(What is being asked) Using the data below, return every line that holds the word "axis".

(Source records)
++++++++++++++++++++

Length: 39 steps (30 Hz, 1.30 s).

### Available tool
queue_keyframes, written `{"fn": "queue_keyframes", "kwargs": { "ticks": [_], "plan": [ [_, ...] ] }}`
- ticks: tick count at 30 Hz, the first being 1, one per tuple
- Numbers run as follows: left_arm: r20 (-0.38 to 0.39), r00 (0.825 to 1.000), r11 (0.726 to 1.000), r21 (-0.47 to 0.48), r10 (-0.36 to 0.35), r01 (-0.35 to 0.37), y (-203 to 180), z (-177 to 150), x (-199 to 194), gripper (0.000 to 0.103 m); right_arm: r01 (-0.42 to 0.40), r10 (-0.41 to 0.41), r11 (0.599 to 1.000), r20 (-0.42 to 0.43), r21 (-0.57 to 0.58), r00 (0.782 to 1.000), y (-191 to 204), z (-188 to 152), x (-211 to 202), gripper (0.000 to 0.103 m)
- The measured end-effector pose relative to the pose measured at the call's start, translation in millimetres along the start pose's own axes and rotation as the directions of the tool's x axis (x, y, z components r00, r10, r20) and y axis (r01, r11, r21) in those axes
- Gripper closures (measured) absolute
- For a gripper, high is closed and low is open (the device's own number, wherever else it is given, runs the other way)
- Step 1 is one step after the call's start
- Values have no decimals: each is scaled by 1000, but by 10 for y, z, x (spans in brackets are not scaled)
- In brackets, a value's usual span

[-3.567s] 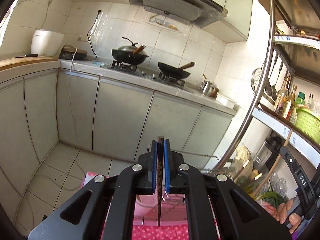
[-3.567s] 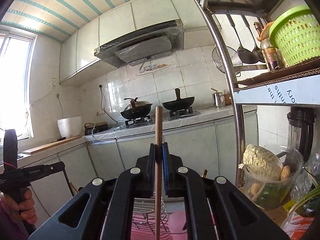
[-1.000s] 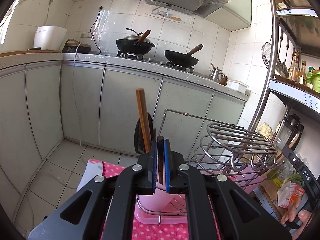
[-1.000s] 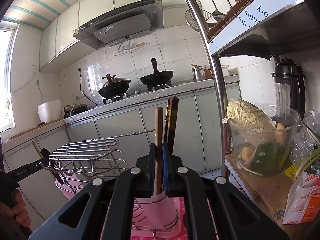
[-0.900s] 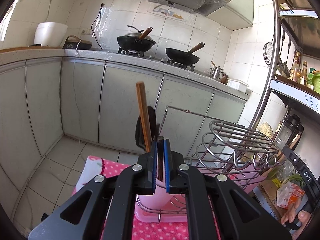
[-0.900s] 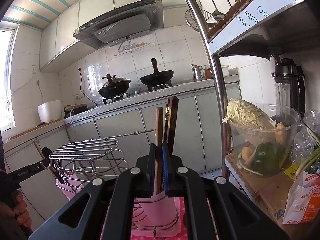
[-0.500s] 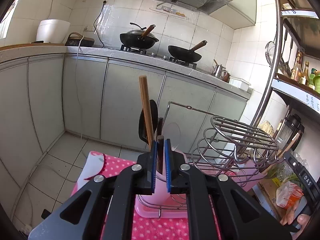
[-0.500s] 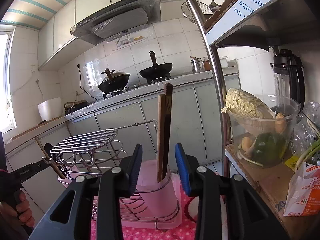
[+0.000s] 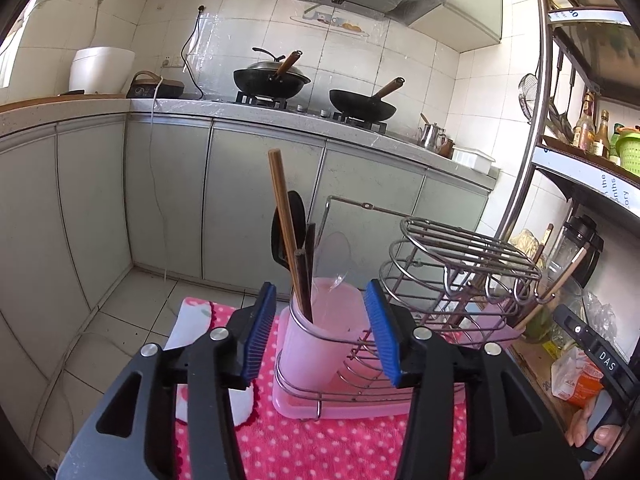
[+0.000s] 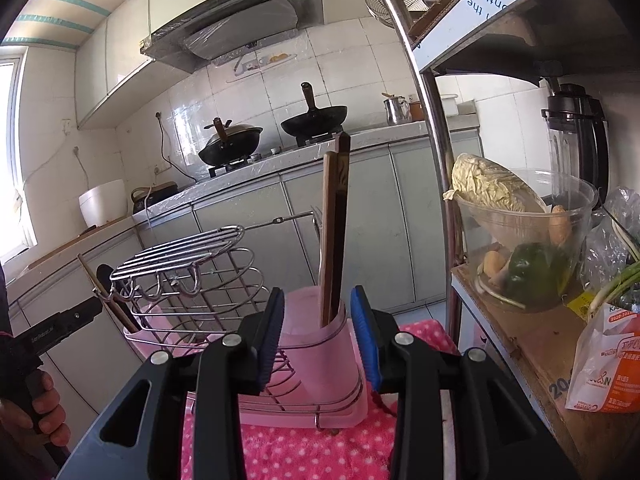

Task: Organize utensils

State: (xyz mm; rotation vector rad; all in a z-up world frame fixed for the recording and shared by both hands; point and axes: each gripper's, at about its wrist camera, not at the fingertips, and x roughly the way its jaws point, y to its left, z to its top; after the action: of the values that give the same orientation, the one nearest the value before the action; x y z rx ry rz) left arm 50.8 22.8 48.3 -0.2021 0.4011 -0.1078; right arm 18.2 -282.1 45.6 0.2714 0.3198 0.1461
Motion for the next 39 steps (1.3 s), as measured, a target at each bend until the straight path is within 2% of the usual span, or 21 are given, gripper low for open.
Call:
{"fn": "queue_keyframes", "kwargs": {
  "ticks": [17,31,39],
  "plan": [
    [-127,992,1000,-16,-26,24,-83,-322,-257,48,-62,61,998,-103,-6,993,250,-260,-284,68],
    [-184,981,998,11,-56,59,-373,-549,-515,46,-61,52,997,-170,-52,984,462,-461,-512,68],
    [-200,979,997,58,-43,56,-503,-666,-675,46,-68,52,994,-178,-87,983,594,-582,-676,68]
  ]
}}
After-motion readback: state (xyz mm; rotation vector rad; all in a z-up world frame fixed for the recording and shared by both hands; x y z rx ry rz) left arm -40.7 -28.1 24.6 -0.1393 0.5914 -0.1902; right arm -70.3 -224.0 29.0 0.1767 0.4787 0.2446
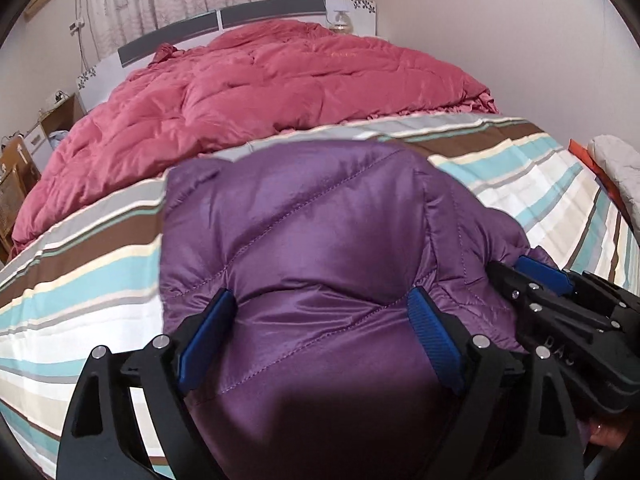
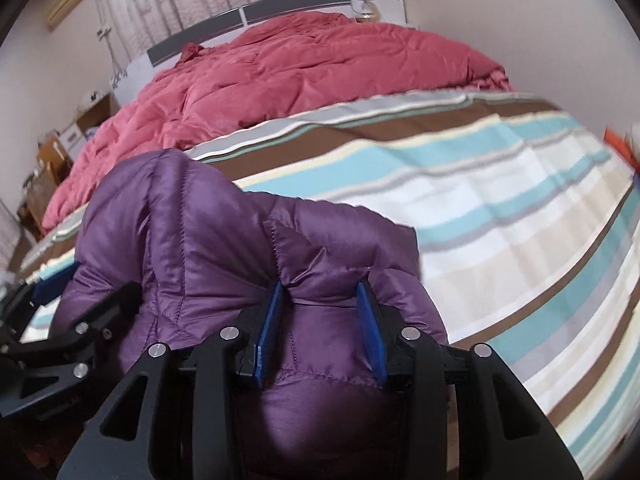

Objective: Fold large clothes

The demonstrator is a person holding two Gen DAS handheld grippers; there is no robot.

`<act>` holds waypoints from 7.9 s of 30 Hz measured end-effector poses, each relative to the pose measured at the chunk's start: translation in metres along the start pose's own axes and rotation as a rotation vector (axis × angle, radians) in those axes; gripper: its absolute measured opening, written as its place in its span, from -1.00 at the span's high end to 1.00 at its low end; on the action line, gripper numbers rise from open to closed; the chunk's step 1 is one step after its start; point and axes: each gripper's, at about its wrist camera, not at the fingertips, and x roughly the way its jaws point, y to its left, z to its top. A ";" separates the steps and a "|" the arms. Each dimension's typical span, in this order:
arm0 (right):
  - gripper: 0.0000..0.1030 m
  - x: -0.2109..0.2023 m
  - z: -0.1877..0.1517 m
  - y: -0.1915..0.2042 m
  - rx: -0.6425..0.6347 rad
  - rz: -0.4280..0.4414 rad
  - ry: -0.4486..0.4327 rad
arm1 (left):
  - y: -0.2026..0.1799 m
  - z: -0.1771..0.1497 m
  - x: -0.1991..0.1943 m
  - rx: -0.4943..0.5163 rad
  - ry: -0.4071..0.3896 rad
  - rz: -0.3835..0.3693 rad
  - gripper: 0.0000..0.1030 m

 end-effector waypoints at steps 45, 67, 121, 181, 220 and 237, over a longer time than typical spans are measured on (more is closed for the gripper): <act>-0.17 -0.086 -0.051 -0.031 0.029 0.108 -0.104 | 0.023 -0.071 -0.082 -0.026 -0.155 0.012 -0.96; -0.30 -0.032 -0.051 -0.062 0.175 0.303 0.164 | 0.065 -0.077 -0.049 -0.150 0.083 -0.273 -0.97; 0.55 -0.075 -0.032 -0.026 0.102 0.483 -0.042 | 0.047 -0.077 -0.122 -0.030 -0.135 -0.212 0.10; 0.13 0.022 -0.048 0.225 -0.274 0.414 0.056 | 0.272 -0.166 -0.103 -0.298 -0.157 0.214 -0.32; -0.26 -0.049 -0.091 0.211 -0.320 0.303 -0.040 | 0.240 -0.208 -0.144 -0.355 -0.135 0.237 -0.96; -0.81 -0.118 -0.146 0.213 -0.418 0.356 -0.160 | 0.216 -0.238 -0.197 -0.411 -0.177 0.418 -0.96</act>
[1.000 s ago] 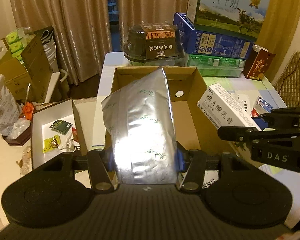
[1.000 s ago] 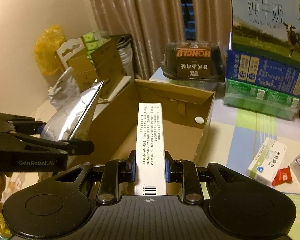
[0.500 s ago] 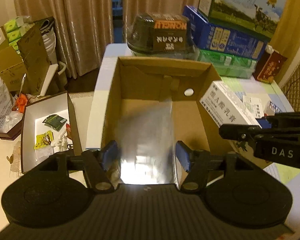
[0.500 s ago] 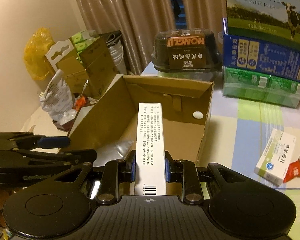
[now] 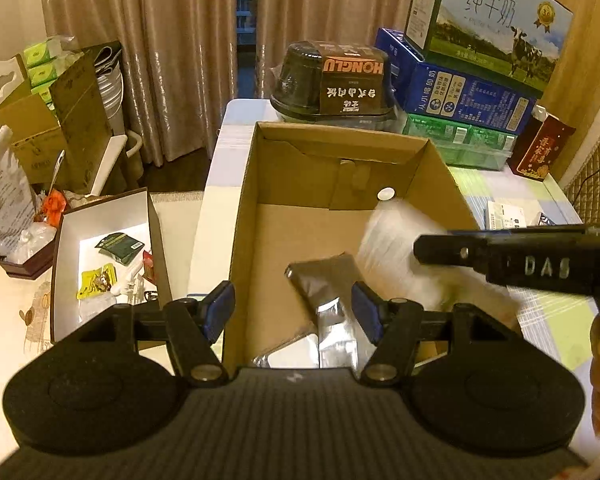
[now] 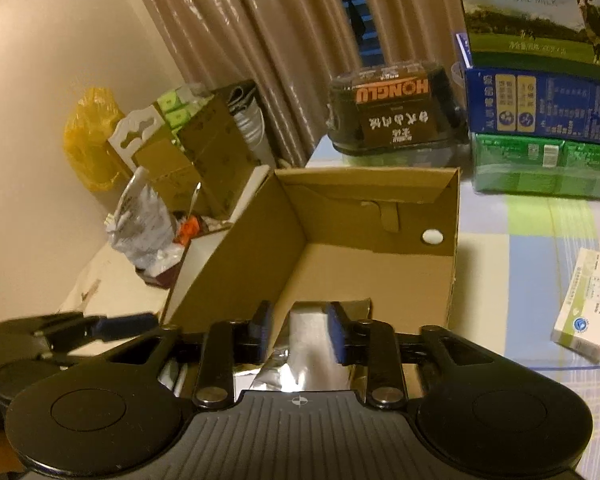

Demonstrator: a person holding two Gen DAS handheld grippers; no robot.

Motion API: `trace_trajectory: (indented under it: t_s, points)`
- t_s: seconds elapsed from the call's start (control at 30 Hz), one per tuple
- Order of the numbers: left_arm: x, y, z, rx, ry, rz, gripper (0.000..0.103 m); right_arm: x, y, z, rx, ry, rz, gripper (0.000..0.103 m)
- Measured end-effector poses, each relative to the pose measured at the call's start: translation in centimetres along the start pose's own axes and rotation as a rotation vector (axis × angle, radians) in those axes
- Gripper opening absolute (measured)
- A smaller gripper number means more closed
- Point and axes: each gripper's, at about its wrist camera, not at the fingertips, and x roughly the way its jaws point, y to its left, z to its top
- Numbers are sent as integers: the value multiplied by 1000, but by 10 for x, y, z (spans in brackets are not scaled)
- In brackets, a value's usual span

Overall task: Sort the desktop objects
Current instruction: 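Lower both items into the cardboard box and open both tools, then move both open tools back over the table objects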

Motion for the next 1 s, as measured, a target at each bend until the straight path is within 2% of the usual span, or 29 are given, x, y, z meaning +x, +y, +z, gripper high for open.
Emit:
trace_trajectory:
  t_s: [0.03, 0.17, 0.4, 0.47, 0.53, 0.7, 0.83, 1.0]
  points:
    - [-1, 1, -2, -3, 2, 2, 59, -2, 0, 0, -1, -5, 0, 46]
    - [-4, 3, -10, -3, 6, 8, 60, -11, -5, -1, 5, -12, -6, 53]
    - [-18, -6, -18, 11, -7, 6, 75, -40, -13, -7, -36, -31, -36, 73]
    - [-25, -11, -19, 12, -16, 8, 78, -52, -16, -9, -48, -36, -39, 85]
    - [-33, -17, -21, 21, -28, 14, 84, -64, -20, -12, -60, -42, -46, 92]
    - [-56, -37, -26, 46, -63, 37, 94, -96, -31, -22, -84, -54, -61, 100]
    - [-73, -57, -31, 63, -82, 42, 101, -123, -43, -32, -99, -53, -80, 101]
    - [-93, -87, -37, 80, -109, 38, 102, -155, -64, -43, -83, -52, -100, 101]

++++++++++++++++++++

(Response)
- The measured end-effector pose relative to the pose measured at the call's start, translation in millimetres along the start pose's own axes and rotation as the directions of the tool's x axis (x, y, z components r00, r10, r20) and y axis (r01, r11, r21) in those axes
`<act>` holds waypoints from 7.9 s of 30 Hz measured end-effector poses, each relative to the pose measured at the chunk's start: translation in metres along the start pose's own axes and rotation as a rotation vector (axis × angle, radians) in those axes; gripper: its absolute measured opening, written as its place in its span, from -1.00 at the span's high end to 1.00 at its low end; on the action line, gripper numbers rise from open to closed; the chunk's step 1 is one step after its start; point and axes: each gripper's, at about its wrist camera, not at the fingertips, and x roughly the way its jaws point, y to its left, z to its top. A ";" separates the steps and a "|" the arms. Each dimension's typical span, in this order:
- Measured end-effector poses, each relative to the pose measured at the call's start: translation in centimetres along the start pose's own axes and rotation as a rotation vector (axis × angle, radians) in those axes

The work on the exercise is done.